Aim of the exercise:
Go through the entries, filter for the word "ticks", and copy every line that has it.

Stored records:
»»
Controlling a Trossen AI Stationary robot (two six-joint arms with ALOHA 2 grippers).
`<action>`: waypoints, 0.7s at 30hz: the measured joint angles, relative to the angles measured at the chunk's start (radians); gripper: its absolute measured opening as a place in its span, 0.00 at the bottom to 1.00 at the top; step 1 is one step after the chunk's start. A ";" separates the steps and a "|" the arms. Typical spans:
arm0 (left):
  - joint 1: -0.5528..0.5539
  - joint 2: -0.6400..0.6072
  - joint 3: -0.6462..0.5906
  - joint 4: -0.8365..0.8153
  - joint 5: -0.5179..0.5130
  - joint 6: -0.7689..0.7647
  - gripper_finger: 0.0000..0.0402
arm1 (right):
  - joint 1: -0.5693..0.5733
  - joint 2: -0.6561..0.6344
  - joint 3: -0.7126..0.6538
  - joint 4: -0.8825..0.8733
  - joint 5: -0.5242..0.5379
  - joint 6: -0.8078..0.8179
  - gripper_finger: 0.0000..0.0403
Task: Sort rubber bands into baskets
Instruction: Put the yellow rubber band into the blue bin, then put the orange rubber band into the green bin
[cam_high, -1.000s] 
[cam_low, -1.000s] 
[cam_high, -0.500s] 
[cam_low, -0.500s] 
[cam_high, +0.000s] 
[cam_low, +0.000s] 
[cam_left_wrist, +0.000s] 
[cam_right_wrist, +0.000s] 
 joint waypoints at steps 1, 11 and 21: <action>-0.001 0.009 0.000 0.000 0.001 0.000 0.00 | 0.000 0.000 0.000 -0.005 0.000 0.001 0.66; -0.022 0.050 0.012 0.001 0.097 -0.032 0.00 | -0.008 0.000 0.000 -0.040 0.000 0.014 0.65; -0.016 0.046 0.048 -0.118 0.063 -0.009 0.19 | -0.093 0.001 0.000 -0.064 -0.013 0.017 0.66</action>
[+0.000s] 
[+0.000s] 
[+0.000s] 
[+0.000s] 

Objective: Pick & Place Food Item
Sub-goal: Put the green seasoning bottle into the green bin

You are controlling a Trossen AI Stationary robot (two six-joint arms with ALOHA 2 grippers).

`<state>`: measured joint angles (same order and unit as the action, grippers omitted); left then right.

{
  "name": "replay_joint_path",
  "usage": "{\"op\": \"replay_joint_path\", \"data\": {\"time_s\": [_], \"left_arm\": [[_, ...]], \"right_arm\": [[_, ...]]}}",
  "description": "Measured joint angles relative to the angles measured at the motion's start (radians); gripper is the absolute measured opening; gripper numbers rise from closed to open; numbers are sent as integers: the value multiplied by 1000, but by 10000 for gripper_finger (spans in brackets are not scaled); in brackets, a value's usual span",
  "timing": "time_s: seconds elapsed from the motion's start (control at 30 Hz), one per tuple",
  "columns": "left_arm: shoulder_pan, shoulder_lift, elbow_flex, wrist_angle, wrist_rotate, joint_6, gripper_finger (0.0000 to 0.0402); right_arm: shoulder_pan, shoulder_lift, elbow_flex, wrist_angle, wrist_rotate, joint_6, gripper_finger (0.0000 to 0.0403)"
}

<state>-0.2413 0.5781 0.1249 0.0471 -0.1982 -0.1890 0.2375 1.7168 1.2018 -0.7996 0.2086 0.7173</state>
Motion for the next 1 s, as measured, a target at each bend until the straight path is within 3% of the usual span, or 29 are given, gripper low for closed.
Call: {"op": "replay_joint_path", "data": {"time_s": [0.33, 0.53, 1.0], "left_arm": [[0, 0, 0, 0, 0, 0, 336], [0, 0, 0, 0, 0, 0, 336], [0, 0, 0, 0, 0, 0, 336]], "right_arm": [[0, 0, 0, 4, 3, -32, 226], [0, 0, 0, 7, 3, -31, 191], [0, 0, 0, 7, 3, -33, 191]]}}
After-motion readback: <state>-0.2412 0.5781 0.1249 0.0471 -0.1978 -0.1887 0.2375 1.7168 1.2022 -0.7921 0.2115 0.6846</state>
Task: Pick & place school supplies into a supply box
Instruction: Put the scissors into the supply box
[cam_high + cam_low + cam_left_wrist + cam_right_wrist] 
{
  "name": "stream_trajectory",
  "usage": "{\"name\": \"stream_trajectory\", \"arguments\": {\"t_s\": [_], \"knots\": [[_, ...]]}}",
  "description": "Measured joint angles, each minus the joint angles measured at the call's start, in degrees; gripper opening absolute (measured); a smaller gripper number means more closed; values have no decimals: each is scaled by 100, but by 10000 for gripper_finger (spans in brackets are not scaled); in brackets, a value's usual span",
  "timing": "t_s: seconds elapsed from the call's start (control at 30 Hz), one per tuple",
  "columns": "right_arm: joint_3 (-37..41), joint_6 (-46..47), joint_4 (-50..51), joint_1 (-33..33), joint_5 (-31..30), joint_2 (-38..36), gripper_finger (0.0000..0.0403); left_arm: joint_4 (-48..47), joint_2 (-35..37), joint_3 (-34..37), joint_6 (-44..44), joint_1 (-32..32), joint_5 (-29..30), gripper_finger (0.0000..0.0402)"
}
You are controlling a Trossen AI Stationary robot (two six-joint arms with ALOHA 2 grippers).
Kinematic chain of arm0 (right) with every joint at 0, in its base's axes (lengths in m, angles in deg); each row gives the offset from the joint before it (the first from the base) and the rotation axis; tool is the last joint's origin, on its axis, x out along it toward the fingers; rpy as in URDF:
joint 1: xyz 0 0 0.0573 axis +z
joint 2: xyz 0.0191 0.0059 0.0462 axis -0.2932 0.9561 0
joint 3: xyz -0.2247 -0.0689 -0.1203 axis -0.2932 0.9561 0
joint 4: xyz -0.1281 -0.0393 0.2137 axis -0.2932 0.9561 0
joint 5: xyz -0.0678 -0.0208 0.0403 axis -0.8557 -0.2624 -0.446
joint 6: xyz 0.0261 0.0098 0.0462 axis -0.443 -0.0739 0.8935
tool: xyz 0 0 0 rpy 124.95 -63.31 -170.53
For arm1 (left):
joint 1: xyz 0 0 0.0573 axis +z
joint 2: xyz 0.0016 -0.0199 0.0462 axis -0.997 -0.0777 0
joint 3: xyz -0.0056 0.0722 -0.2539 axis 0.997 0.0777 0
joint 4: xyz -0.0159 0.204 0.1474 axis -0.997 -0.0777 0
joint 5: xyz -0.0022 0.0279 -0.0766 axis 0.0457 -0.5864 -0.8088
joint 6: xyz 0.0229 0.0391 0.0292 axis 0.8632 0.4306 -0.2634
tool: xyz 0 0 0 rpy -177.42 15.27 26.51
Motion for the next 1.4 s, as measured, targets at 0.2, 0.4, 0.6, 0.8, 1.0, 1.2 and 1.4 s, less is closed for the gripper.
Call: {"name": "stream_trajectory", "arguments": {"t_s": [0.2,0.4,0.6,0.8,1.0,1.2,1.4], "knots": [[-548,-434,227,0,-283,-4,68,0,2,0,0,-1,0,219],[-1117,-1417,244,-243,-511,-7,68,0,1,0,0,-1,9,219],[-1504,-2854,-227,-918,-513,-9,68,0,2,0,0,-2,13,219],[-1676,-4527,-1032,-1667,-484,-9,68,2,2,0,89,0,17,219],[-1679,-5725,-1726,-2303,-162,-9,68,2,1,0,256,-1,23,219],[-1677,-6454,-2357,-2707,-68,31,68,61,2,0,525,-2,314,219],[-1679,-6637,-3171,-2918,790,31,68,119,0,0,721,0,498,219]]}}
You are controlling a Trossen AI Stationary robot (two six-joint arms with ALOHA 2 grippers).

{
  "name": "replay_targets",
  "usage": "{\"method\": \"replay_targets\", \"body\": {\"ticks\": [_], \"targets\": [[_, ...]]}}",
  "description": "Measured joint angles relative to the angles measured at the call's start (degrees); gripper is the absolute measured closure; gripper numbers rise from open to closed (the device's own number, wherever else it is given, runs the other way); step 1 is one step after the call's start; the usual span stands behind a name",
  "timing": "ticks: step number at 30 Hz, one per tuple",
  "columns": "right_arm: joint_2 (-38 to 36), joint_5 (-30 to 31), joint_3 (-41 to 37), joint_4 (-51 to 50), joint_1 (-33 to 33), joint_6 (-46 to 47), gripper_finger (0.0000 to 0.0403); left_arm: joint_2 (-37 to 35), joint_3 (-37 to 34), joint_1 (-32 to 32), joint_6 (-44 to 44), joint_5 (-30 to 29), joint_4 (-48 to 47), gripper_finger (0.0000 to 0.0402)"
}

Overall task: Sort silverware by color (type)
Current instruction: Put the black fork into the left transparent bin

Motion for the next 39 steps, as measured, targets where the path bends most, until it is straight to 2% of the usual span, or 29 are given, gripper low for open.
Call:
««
Solution to this problem:
  "usage": "{\"method\": \"replay_targets\", \"body\": {\"ticks\": [_], \"targets\": [[_, ...]]}}",
  "timing": "ticks: step number at 30 Hz, one per tuple",

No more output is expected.